===== EXTRACTED INFORMATION

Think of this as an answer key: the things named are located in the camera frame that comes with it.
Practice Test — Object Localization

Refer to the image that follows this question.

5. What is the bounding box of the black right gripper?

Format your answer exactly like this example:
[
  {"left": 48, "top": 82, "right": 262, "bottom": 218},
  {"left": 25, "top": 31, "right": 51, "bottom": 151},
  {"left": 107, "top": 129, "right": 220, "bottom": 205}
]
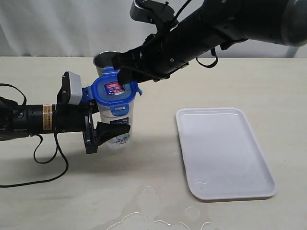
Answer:
[{"left": 111, "top": 0, "right": 189, "bottom": 85}]

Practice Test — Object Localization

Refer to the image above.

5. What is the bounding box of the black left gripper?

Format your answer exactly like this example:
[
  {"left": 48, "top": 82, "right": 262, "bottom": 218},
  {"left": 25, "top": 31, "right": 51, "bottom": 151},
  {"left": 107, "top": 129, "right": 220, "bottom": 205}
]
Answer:
[{"left": 53, "top": 71, "right": 130, "bottom": 154}]

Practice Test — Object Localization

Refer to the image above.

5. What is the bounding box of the clear plastic tall container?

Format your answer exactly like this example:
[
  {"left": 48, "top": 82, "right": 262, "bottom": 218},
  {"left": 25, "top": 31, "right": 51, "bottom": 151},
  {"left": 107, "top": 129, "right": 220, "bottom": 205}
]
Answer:
[{"left": 97, "top": 99, "right": 134, "bottom": 150}]

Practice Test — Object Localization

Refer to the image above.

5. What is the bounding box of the stainless steel cup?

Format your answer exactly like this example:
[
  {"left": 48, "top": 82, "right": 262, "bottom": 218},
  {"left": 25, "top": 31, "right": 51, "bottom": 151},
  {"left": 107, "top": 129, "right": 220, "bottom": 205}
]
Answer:
[{"left": 93, "top": 51, "right": 118, "bottom": 76}]

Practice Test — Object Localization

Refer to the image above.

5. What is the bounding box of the blue plastic lid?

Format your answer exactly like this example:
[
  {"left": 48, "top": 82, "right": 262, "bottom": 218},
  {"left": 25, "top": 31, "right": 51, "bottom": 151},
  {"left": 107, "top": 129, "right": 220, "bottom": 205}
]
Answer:
[{"left": 82, "top": 66, "right": 142, "bottom": 117}]

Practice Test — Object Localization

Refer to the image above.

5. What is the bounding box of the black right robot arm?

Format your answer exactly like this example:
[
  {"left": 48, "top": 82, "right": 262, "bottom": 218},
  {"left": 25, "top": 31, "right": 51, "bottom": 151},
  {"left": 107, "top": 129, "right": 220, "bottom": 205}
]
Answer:
[{"left": 111, "top": 0, "right": 307, "bottom": 84}]

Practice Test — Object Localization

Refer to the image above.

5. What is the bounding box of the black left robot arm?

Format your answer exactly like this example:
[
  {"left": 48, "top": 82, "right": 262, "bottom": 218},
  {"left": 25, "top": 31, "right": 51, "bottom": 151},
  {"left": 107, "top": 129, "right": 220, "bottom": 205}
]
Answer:
[{"left": 0, "top": 71, "right": 130, "bottom": 154}]

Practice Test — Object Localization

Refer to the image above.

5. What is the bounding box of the white backdrop curtain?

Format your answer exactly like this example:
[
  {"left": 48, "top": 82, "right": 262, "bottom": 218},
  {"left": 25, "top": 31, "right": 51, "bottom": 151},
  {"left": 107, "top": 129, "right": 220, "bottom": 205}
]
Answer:
[{"left": 0, "top": 0, "right": 307, "bottom": 59}]

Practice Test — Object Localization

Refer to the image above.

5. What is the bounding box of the white plastic tray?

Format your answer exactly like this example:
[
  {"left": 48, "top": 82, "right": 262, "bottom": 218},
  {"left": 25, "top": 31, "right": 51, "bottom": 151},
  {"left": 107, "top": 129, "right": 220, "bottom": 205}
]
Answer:
[{"left": 176, "top": 107, "right": 277, "bottom": 202}]

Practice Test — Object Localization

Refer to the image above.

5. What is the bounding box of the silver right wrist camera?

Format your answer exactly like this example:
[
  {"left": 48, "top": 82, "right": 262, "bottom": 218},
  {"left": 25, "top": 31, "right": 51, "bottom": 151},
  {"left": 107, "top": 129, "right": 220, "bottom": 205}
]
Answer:
[{"left": 130, "top": 0, "right": 154, "bottom": 24}]

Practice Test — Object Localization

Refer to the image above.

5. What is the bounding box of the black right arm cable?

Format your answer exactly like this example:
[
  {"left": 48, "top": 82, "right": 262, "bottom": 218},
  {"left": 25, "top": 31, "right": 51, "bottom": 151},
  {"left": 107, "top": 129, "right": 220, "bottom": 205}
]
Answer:
[{"left": 172, "top": 0, "right": 218, "bottom": 68}]

==========

Gather each line in the data that holds the string "plastic".

5. What is the bounding box of the clear plastic tall container?
5. What is the bounding box of the blue plastic lid?
5. What is the bounding box of the white plastic tray?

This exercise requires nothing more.